The Oboe Concerto has titles assigned to the first movement (Rumour), the second (Chatter) and the finale (S…s…s…stutter), and these describe the nature of the music well. The composer describes the scherzo-like second movement as “very similar in character to being in the company of a very talkative person” and this sums up the effect precisely. On the other hand the untitled slow movement has a sense of wistful melancholy, very tender and beautifully inflected by David Cowley. This leads into a cadenza which finally resolves itself in an upbeat finale which the composer describes as “lighter”. The orchestra makes one hell of a racket which threatens in places to drown out the soloist altogether.
 
The disc as a whole is entitled Reservoirs, after the longest (and earliest) work on the disc. The piece was inspired by indignation at the drowning of a number of Welsh valleys in order to provide water for English industrial cities. As a piece of political and environmental protest it finds parallels in similar works by Sir Peter Maxwell Davies – to whose music, indeed, the material here has many points of similarity. As with Maxwell Davies, the music does not altogether avoid the suspicion that righteous indignation might overbalance the work as a whole.
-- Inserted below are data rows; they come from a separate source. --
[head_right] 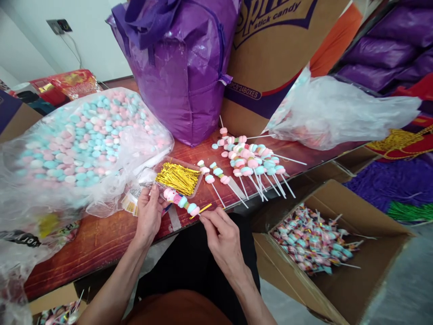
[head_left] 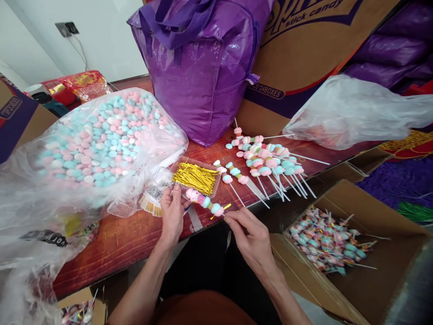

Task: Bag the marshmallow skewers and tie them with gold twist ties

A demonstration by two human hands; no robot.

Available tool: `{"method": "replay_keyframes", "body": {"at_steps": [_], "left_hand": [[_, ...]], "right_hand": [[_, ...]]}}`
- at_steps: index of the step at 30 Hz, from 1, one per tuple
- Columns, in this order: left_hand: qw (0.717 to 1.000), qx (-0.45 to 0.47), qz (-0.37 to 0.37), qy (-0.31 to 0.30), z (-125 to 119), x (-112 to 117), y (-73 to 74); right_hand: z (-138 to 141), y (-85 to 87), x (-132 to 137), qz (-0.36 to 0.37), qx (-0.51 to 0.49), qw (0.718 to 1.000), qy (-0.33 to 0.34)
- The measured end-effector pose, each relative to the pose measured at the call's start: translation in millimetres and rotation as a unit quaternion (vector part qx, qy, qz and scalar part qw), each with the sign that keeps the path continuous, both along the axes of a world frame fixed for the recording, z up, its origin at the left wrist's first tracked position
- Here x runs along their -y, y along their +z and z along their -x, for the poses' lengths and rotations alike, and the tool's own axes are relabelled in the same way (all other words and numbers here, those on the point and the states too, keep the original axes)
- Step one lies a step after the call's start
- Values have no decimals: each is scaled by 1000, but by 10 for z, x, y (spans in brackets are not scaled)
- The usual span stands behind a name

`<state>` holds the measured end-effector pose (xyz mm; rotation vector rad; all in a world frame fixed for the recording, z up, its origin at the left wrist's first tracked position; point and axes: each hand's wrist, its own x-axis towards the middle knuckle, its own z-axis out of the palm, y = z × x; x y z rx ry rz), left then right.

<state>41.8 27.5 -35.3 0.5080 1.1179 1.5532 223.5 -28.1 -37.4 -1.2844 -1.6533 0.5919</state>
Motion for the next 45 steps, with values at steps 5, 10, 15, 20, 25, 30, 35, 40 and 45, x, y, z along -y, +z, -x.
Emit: {"method": "replay_keyframes", "body": {"at_steps": [5,10,15,20,25,30,35,40,45], "left_hand": [[999,-24,-17,-17,67,-44,-24],[996,-79,-13,-38,109,-51,-62],[998,-66,-20,0,28,6,-74],[1000,-20,-6,-20,0,49,-10],[999,-10,-7,-49,-56,100,70],[995,39,1,-90,-77,124,87],[989,53,24,-139,-101,146,46],[987,44,16,-156,-121,156,26],[987,63,25,-146,-6,85,85]], "right_hand": [[-39,22,-24,16,-8,999,40],[-41,43,-49,-3,18,999,30],[83,-3,-9,-57,57,997,2],[177,-46,17,-79,83,993,-10],[281,-49,38,-87,86,992,-15],[365,-15,66,-37,-5,999,12],[397,2,53,86,-62,994,-11],[518,24,4,105,-79,990,-56],[493,29,16,63,-22,997,-33]]}}
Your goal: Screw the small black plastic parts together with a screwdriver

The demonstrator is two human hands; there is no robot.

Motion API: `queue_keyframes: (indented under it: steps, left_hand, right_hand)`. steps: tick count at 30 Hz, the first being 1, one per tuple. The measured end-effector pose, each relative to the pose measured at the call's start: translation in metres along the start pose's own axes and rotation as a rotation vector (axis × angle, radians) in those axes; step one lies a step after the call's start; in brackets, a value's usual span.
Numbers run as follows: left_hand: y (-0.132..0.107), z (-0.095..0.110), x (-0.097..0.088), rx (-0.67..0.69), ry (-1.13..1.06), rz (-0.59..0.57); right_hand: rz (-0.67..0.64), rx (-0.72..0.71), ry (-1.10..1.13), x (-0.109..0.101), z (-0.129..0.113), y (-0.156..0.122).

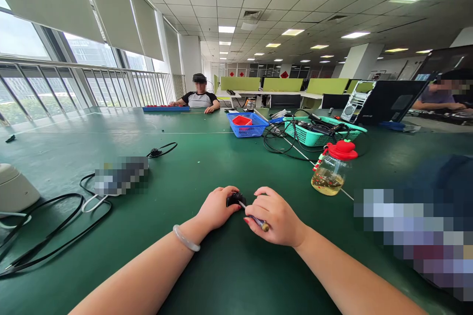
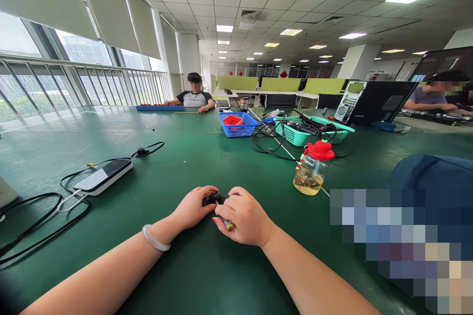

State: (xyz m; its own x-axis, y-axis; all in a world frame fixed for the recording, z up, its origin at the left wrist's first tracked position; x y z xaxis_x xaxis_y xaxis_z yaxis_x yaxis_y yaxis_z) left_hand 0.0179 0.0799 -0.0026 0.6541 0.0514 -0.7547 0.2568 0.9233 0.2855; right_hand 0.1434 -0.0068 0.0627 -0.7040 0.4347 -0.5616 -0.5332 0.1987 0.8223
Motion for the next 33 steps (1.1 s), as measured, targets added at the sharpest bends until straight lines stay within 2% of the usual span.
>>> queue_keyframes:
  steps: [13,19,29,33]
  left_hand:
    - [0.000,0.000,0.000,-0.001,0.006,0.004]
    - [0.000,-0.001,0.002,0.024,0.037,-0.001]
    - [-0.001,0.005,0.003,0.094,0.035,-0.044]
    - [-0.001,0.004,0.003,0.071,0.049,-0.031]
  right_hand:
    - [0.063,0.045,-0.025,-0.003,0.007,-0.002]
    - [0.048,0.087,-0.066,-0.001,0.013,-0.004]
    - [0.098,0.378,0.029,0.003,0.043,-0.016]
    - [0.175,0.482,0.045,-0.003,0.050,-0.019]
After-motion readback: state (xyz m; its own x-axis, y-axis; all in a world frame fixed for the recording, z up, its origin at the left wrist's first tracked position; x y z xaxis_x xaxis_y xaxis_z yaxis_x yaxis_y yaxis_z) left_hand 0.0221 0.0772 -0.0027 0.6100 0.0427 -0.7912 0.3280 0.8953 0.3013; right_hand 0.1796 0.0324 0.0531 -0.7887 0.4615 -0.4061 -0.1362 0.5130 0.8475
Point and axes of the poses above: each hand's wrist, its own y-axis towards the middle knuckle, its own x-axis out of the palm, z = x × y, the point moved 7 cm from there along y, towards the middle knuckle, and after that the axes turned 8 degrees about z, right-handed, at the moved point
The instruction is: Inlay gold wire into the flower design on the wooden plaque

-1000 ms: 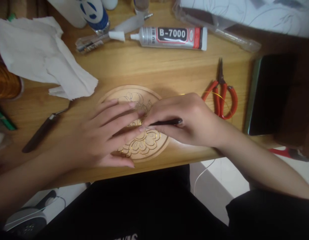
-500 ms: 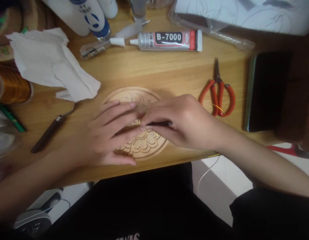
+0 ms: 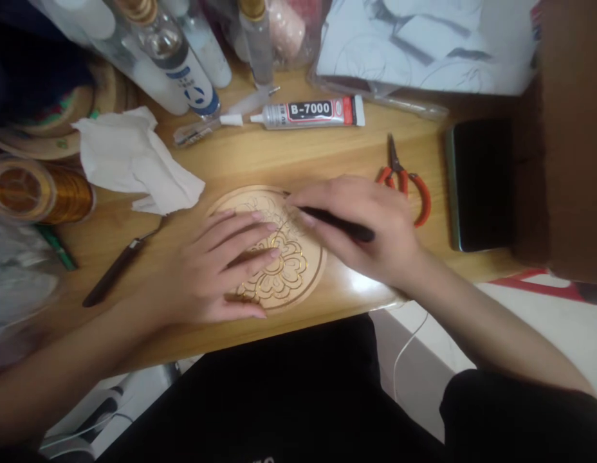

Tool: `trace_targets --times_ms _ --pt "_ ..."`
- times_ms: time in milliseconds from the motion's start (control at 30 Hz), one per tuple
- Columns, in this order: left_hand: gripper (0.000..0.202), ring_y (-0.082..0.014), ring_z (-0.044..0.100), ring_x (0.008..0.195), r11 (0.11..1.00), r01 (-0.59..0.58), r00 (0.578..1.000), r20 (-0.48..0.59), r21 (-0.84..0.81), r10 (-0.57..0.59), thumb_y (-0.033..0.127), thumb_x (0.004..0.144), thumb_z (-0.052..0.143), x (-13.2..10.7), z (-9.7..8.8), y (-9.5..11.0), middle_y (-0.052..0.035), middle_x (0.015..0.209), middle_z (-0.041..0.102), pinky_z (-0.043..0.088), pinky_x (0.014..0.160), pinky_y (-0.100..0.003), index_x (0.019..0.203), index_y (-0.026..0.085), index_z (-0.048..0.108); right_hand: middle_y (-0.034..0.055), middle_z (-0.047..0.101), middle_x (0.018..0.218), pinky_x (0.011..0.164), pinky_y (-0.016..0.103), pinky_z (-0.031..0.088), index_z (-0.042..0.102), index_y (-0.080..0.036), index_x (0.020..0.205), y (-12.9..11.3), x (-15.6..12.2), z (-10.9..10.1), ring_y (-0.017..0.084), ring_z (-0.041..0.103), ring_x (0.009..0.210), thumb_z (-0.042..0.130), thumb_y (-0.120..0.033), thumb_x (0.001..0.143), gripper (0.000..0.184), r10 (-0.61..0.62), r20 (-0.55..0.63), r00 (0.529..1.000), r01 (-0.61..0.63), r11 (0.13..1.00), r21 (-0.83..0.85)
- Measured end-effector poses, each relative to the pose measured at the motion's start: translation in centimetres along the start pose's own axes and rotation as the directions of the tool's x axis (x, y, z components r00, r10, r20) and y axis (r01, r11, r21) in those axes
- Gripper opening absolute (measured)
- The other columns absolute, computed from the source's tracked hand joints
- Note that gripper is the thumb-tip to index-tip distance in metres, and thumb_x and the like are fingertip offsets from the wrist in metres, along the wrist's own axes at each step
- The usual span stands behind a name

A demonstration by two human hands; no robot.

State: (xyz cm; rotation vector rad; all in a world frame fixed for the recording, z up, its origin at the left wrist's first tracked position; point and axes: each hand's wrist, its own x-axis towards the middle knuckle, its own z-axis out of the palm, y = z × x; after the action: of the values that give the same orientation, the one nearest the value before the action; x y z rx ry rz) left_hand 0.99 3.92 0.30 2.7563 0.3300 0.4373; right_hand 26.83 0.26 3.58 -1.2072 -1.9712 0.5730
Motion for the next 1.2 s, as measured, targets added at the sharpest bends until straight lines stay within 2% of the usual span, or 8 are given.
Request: trace_targets --times_ms 100,200,400,600,800,900,1100,1200 --pt "0.061 -0.036 0.047 0.136 0.999 0.027 0.999 0.03 0.021 -0.028 0.062 0.091 0.057 0.1 -0.2 0.2 -0.0177 0.14 0.057 0.037 0.112 -0.054 0.126 0.013 0.061 0.0058 0.075 0.095 0.074 0.033 0.057 0.064 -0.02 0.114 0.2 0.2 0.5 0.017 0.071 0.083 0.061 -0.014 0.09 0.025 -0.14 0.097 0.985 0.149 0.985 -0.09" --pt "0.057 -0.0342 0.048 0.135 0.998 0.039 0.999 0.036 0.044 -0.041 0.06 0.091 0.057 0.2 -0.4 0.3 -0.0162 0.138 0.059 0.038 0.112 -0.052 0.125 0.014 0.062 0.0088 0.074 0.101 0.075 0.033 0.055 0.061 -0.016 0.116 0.6 0.4 0.8 0.019 0.07 0.09 0.057 -0.014 0.093 0.023 -0.233 0.169 0.958 0.267 0.936 -0.227" --pt "0.056 -0.0363 0.049 0.133 0.999 0.025 1.0 0.018 0.039 -0.026 0.057 0.092 0.058 0.2 -0.4 0.4 -0.0187 0.137 0.059 0.04 0.11 -0.055 0.125 0.013 0.063 0.0064 0.073 0.095 0.072 0.031 0.05 0.064 -0.017 0.111 1.3 0.6 1.4 0.02 0.065 0.091 0.052 -0.016 0.096 0.019 -0.294 0.273 0.916 0.391 0.808 -0.44" --pt "0.053 -0.0376 0.048 0.134 0.999 0.027 0.999 0.02 0.025 -0.028 0.052 0.092 0.06 0.2 -0.3 0.4 -0.0205 0.138 0.058 0.04 0.11 -0.056 0.126 0.012 0.063 0.0041 0.067 0.086 0.069 0.03 0.041 0.067 -0.019 0.105 1.1 0.8 1.7 0.018 0.056 0.082 0.046 -0.016 0.099 0.022 -0.298 0.32 0.899 0.434 0.695 -0.573" --pt "0.052 -0.039 0.048 0.135 1.0 0.022 1.0 0.021 0.007 -0.022 0.049 0.093 0.06 0.2 -0.3 0.3 -0.0229 0.139 0.056 0.039 0.11 -0.058 0.127 0.011 0.061 0.0036 0.066 0.086 0.066 0.03 0.038 0.069 -0.02 0.099 1.4 0.7 1.6 0.016 0.053 0.08 0.043 -0.016 0.1 0.026 -0.338 0.325 0.883 0.469 0.668 -0.578" --pt "0.051 -0.0373 0.047 0.136 0.999 0.029 0.999 0.031 0.019 -0.029 0.05 0.093 0.059 0.1 -0.2 0.3 -0.0216 0.14 0.055 0.039 0.111 -0.055 0.128 0.013 0.061 0.0038 0.069 0.09 0.066 0.031 0.04 0.07 -0.02 0.095 1.4 0.7 1.5 0.016 0.055 0.08 0.045 -0.015 0.099 0.027 -0.36 0.338 0.87 0.494 0.643 -0.585" --pt "0.05 -0.0359 0.045 0.138 0.999 0.034 0.999 0.039 0.027 -0.035 0.051 0.094 0.058 0.0 -0.2 0.3 -0.0207 0.142 0.053 0.038 0.112 -0.055 0.129 0.015 0.059 0.0021 0.068 0.085 0.066 0.032 0.041 0.069 -0.021 0.087 1.2 1.0 1.5 0.014 0.058 0.078 0.043 -0.018 0.101 0.03 -0.273 0.343 0.899 0.419 0.763 -0.492" --pt "0.05 -0.0366 0.046 0.137 0.999 0.031 0.999 0.039 0.019 -0.032 0.049 0.094 0.059 0.0 -0.2 0.2 -0.0209 0.142 0.053 0.039 0.112 -0.056 0.13 0.015 0.058 0.0017 0.068 0.085 0.066 0.032 0.041 0.069 -0.021 0.087 1.3 1.0 1.6 0.014 0.058 0.078 0.043 -0.019 0.101 0.029 -0.264 0.355 0.897 0.419 0.762 -0.493"
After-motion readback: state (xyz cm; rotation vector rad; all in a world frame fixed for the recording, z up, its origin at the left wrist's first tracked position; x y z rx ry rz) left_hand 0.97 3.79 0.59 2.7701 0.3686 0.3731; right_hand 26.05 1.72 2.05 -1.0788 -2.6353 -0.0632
A march-like section around 9.50, for example, sounds more like mock-triumph in the style of Shostakovich than something more sinister. The brooding passage at 12.58 sounds more atmospherically appropriate leading to loudly protesting detached chords at 15.02 which recall the closing bars of Holst’s Mars.
 
Hologram, the most recent work on this disc, is also the least programmatic in intention, exploring “gradual and subtle changes of colour and texture” which gradually evolve into a unison. The final track, the overture Break the stone (also given a Welsh title, Torri’r Garreg) is, like Reservoirs, a work with political undertones inspired by the quarrymen who contributed from their earnings to the establishment of Bangor University; the overture was commissioned to mark the 125th anniversary of that event. The work makes use of masonry hammer and chisel, roofing slate and shell chimes, to “evoke the sounds of the quarry”, but these are not clearly audible in the rumbustious scoring although they would clearly have been visually effective in live performance. The short work (appropriately, 125 bars long) makes a fine upbeat conclusion to the disc.
 
The playing of the BBC National Orchestra of Wales under the always enterprising Jac van Steen is everything that could be desired. As I have suggested, the composer’s own programme notes help to elucidate the music admirably. He does not always however give the dates of the works, although these can be supplied (as above) from the internet; but the provision of these might have helped the listener to gain a sense of the composer’s progress over a period of five years. One’s only complaint about the presentation might be that the silences between individual tracks could have been a bit longer to avoid the sense that one piece is running into the next. It is unclear why this recording has had to wait three years for release, but it was well worth the wait.